The young lieutenant looked pale. ‘What’s going to happen to us, sir?’
‘Nothing good, I’m afraid. I must talk to the men.’
‘Shall I have them assembled?’
‘No … no, not yet. I need to go and see someone first.’ He looked up at Lawrence. ‘Not a word to anyone about this yet, do you understand?’
He nodded.
‘And lock this room up. I’ll be back as quickly as I can.’
‘Where are you going, sir?’
‘To meet the enemy.’
CHAPTER 52
2001, Dead City
‘God’s teeth! ’Tis a freak show,’ whispered Lincoln.

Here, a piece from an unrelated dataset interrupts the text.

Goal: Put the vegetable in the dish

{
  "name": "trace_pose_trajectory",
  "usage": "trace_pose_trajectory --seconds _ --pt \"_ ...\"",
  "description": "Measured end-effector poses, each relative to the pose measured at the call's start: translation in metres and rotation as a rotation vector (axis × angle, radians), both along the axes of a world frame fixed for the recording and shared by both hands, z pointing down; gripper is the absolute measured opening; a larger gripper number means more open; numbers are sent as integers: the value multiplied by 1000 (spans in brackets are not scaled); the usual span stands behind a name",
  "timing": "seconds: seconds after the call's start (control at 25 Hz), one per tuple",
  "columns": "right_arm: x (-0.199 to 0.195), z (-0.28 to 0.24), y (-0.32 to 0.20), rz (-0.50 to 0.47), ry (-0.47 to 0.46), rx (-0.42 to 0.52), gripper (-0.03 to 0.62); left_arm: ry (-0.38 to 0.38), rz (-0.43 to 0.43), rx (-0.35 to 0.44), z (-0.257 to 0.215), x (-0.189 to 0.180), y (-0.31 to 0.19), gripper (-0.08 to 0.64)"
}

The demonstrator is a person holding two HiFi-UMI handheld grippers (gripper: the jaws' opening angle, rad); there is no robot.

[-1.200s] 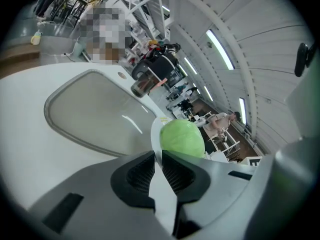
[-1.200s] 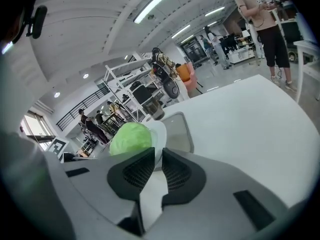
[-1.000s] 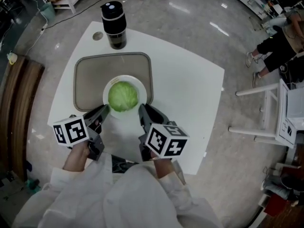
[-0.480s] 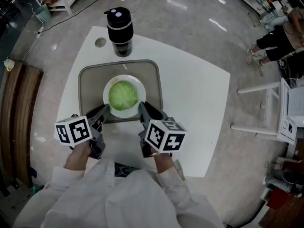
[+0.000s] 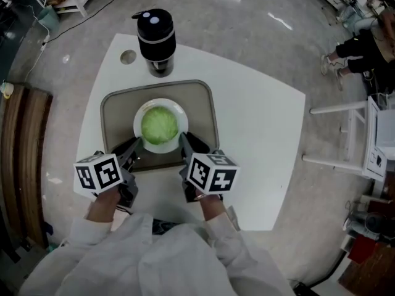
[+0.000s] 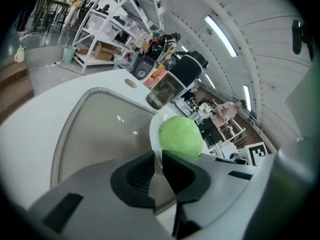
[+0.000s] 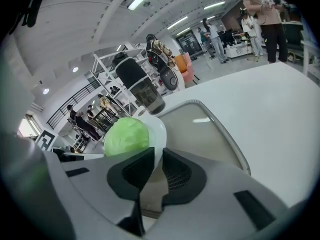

Sal found herself nodding. She estimated there were about a hundred and fifty of them in the abandoned Albion Theatre. Rows of stained and faded burgundy velvet seats, sprouting tufts of stuffing through ripped seams, faced a stage made of damp and rotting wooden boards beneath a partially collapsed roof. Moisture dripped from above with a steady tap-tap-tapping and the waning afternoon light cast slanted rose-tinted rays down into the gloom of the auditorium.